#### SUPPLIED INFORMATION:
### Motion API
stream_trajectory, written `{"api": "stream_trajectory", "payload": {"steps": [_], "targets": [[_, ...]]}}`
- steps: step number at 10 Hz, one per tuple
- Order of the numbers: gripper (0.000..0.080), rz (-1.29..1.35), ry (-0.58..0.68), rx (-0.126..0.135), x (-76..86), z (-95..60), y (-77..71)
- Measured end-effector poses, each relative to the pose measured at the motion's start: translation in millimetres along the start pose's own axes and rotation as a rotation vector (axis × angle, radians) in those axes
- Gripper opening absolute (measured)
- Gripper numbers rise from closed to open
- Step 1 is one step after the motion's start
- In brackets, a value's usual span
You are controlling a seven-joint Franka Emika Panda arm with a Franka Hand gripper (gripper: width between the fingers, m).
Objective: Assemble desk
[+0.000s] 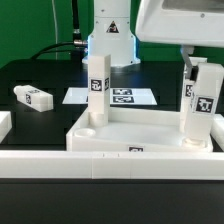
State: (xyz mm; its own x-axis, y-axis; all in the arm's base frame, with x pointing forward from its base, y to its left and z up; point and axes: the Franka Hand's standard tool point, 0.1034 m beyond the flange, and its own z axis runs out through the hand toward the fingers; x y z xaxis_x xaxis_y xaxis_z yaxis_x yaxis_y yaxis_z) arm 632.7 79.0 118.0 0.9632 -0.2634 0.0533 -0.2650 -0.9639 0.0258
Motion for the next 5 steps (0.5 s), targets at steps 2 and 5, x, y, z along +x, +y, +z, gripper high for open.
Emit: {"api": "stream_trajectory", "payload": {"steps": [2, 5], "targets": [[0.0291, 0.219, 0.021, 0.036, -0.5, 1.7, 1.6], [0.0291, 0.489, 0.034, 0.058, -0.2, 1.7, -1.1]]}}
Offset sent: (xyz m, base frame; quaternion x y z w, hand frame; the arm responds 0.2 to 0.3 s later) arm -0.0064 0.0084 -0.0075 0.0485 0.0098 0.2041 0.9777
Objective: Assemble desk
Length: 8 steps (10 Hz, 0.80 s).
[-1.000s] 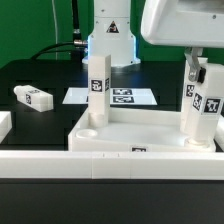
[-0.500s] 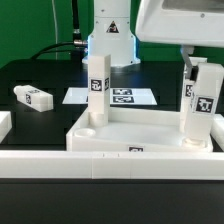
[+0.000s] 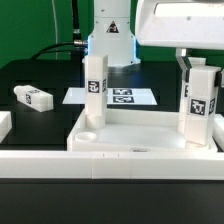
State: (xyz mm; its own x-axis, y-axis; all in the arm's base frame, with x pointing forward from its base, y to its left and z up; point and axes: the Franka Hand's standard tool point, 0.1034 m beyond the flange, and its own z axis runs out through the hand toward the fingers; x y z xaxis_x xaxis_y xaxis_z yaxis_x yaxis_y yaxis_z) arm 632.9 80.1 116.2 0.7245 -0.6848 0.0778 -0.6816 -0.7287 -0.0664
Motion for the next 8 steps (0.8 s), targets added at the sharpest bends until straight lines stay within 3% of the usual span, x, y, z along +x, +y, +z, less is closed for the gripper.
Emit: {"api": "stream_trajectory", "payload": {"steps": [6, 8], "targets": [[0.0291, 0.395, -0.002, 0.001, -1.3, 0.7, -0.9], [0.0291, 0.619, -0.013, 0.031, -4.2, 1.7, -2.7]]}}
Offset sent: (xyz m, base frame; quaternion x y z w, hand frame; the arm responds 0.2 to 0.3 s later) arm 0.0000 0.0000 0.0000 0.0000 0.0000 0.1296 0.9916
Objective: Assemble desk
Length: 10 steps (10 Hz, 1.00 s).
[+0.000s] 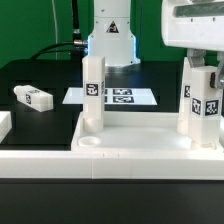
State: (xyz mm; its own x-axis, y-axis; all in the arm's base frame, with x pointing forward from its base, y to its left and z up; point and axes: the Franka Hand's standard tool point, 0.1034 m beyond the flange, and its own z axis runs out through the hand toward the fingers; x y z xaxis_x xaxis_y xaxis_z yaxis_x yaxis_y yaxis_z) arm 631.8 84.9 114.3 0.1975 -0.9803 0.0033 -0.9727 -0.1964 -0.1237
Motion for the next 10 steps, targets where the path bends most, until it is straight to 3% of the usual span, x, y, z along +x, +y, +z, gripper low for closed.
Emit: {"api": "stream_trajectory", "payload": {"steps": [5, 6, 7, 8, 10], "targets": [[0.0291, 0.329, -0.035, 0.019, -7.3, 0.3, -1.0], [0.0365, 0.318, -0.035, 0.018, -7.4, 1.0, -0.7], [0.0365, 0.28, -0.034, 0.015, -7.3, 1.8, -0.1], [0.0567, 0.231, -0.035, -0.003, -8.2, 3.1, 1.6], [0.0642, 0.066, -0.04, -0.02, -9.9, 3.3, 0.3]]}}
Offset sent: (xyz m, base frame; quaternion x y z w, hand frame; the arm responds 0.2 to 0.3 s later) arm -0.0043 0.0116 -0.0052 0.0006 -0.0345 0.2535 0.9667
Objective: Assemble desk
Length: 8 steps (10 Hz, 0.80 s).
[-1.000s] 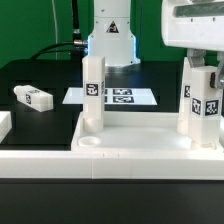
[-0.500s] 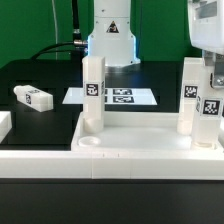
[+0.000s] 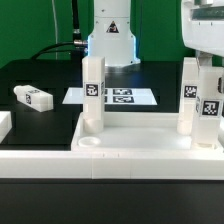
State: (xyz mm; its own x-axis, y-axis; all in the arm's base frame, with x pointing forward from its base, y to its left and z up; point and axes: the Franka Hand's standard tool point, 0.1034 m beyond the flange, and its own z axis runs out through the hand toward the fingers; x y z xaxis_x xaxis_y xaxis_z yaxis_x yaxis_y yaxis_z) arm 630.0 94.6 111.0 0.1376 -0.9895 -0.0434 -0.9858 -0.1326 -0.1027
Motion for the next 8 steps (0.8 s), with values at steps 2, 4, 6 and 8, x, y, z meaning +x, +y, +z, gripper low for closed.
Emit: {"api": "stream_trajectory", "payload": {"steps": [2, 4, 6, 8], "targets": [[0.0648, -0.187, 0.003, 0.005, 0.2, 0.1, -1.2], [0.0649, -0.336, 0.003, 0.005, 0.7, 0.1, -1.2], [0.0649, -0.496, 0.019, -0.018, 0.4, 0.6, -0.1], [0.0649, -0.716, 0.037, -0.032, 2.9, 0.5, -1.3]]}}
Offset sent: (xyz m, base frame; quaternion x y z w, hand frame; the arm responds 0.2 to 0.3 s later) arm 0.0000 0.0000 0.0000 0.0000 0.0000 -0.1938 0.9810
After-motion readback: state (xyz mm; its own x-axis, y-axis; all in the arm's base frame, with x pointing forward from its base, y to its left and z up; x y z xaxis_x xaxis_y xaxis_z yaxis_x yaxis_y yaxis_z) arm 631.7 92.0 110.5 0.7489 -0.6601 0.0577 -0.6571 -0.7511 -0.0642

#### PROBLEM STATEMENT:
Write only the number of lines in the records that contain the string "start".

#### ANSWER BOX:
2